Throughout the records below, find each line holding "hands" and copy it.

Data entries
============

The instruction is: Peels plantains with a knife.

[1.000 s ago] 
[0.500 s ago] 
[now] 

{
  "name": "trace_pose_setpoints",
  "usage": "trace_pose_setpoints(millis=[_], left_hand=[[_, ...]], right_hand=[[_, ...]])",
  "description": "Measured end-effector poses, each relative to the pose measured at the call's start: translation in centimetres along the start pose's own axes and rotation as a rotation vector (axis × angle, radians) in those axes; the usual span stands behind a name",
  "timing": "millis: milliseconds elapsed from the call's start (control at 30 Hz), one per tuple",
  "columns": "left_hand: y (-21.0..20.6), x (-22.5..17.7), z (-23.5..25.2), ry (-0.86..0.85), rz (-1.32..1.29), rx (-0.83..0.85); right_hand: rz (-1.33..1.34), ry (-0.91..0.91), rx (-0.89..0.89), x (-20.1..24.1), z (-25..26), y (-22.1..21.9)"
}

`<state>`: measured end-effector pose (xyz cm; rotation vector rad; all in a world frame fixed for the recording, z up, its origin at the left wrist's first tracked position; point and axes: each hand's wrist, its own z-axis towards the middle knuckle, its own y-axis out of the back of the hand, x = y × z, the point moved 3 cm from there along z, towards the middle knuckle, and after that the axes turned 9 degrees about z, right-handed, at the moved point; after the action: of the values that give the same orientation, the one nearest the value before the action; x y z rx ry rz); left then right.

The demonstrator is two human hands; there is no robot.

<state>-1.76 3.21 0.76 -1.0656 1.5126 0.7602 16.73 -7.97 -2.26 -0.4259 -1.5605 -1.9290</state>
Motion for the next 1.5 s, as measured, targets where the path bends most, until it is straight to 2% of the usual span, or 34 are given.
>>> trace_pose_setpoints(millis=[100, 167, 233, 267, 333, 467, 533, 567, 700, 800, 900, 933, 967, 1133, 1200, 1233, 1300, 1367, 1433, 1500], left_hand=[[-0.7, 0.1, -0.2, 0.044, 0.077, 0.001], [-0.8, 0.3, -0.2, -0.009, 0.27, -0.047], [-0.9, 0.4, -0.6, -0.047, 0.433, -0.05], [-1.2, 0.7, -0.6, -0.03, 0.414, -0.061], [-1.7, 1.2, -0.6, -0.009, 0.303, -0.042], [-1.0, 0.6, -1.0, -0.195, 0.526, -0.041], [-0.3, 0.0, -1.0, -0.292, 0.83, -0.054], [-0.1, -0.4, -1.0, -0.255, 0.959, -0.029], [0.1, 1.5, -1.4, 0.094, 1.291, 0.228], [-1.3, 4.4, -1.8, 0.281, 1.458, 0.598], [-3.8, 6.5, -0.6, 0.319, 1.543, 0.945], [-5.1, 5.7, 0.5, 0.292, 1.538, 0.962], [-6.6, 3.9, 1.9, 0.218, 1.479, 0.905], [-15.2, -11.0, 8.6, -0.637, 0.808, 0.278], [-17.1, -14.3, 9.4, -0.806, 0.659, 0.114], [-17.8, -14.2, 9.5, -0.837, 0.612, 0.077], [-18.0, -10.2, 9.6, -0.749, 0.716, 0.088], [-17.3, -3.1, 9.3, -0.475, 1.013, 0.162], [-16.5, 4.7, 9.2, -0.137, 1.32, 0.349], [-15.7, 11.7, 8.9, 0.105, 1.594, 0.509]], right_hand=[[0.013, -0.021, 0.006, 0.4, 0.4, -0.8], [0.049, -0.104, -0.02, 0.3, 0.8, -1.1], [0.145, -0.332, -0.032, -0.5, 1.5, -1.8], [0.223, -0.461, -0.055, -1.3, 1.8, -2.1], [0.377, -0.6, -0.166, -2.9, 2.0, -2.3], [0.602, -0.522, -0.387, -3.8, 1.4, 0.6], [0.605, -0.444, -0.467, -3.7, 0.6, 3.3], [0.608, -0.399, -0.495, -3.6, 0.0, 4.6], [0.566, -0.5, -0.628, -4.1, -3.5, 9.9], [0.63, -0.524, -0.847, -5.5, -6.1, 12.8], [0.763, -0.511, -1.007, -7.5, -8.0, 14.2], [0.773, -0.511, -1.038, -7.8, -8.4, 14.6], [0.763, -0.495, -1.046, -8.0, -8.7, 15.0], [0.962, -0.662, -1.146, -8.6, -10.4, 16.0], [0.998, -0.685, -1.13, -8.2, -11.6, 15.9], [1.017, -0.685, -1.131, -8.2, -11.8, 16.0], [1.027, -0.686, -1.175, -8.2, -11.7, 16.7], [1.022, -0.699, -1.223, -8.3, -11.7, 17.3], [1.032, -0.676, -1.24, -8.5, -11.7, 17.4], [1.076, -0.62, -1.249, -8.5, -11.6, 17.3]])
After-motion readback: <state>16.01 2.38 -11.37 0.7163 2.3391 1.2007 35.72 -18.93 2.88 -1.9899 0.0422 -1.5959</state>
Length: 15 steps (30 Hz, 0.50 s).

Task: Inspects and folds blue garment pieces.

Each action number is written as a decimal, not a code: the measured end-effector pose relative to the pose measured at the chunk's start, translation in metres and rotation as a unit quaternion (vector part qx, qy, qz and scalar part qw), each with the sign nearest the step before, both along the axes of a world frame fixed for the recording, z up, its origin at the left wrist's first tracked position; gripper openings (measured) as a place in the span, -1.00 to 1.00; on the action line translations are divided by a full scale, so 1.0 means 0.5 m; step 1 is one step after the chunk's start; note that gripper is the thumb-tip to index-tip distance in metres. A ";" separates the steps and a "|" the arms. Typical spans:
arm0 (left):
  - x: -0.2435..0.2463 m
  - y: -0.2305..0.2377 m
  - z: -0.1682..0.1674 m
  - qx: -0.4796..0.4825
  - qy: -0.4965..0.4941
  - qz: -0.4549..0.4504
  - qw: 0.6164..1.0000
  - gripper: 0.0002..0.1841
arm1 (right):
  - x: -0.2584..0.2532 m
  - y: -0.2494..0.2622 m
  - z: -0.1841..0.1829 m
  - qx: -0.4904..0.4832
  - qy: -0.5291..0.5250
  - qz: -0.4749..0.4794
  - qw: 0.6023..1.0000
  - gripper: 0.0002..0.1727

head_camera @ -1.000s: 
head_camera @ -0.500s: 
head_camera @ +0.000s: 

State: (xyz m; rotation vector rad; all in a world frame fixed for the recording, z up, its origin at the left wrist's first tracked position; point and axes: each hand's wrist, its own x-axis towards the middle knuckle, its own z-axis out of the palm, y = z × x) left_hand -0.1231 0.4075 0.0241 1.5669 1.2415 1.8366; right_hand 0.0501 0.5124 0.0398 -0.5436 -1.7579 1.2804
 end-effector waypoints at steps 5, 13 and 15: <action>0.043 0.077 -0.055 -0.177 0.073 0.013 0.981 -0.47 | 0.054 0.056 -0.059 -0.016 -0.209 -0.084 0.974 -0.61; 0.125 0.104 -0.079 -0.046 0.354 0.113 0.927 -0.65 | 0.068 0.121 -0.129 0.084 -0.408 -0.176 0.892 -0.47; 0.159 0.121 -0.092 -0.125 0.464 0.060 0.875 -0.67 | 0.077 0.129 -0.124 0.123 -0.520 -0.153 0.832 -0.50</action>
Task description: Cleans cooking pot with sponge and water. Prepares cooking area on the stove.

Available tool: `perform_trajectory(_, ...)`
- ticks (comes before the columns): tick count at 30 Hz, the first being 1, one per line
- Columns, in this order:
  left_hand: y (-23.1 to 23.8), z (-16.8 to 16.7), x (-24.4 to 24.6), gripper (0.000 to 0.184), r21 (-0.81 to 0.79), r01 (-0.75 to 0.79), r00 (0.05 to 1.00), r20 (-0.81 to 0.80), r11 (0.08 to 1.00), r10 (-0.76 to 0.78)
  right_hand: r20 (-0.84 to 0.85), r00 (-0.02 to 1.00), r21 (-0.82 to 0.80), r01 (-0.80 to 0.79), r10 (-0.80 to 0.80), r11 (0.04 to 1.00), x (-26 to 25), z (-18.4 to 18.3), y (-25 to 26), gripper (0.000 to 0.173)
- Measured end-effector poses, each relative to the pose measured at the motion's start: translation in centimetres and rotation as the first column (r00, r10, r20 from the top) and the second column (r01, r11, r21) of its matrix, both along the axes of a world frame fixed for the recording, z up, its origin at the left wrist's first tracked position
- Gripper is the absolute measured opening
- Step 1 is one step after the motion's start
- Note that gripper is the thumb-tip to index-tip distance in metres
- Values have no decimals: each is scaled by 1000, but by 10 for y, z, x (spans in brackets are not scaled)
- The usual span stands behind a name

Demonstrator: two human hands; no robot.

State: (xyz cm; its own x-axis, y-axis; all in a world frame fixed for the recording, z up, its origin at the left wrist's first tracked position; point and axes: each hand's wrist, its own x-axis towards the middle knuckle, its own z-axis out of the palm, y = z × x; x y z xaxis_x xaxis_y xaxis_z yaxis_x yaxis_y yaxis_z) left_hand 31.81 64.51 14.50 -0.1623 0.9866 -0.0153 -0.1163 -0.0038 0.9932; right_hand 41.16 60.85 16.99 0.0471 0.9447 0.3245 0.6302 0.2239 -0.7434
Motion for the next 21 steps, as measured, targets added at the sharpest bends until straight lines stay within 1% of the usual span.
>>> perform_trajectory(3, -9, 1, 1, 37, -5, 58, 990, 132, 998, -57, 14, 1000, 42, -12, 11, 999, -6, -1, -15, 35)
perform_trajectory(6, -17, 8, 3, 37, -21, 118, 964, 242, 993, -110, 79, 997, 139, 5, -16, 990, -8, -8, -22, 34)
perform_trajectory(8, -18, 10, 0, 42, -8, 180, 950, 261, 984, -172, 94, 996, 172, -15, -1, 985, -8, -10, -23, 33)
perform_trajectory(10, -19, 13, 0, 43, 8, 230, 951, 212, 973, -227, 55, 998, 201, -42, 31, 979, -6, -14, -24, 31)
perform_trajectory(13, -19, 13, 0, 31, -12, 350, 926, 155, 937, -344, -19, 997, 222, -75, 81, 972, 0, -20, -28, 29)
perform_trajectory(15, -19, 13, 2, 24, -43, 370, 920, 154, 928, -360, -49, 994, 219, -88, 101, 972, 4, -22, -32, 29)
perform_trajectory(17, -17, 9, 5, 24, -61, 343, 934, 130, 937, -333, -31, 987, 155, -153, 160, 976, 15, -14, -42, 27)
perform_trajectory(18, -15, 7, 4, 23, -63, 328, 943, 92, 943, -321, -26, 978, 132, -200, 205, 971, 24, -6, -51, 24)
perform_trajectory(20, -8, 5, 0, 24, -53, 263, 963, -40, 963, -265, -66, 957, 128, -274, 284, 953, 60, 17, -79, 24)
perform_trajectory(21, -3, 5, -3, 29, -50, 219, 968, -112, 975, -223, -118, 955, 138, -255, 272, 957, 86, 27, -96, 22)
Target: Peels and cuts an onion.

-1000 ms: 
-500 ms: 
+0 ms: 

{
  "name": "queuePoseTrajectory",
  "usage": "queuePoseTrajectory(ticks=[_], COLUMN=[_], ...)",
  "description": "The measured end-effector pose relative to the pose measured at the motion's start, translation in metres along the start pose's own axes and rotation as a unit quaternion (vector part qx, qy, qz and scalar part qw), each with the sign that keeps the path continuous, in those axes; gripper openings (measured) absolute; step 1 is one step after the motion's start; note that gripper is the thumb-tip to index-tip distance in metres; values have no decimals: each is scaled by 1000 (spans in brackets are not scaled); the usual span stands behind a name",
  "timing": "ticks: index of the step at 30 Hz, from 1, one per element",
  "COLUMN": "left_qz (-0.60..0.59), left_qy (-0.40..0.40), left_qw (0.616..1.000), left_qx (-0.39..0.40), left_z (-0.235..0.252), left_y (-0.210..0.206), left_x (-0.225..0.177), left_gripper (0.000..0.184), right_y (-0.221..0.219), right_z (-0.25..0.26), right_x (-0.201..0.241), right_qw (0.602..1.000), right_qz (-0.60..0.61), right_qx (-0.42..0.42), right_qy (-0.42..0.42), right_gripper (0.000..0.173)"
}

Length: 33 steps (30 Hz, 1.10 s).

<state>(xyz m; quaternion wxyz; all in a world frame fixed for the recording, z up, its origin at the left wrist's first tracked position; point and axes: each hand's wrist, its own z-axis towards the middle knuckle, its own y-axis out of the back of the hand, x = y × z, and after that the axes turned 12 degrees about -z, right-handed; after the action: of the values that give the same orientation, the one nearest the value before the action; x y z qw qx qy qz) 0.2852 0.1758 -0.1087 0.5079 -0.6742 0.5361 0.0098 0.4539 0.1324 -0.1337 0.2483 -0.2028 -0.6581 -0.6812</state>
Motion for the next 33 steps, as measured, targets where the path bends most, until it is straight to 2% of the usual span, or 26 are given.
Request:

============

• _Answer to this task_:
The demonstrator is two human hands; there is no robot.
Demonstrator: two human hands; no robot.

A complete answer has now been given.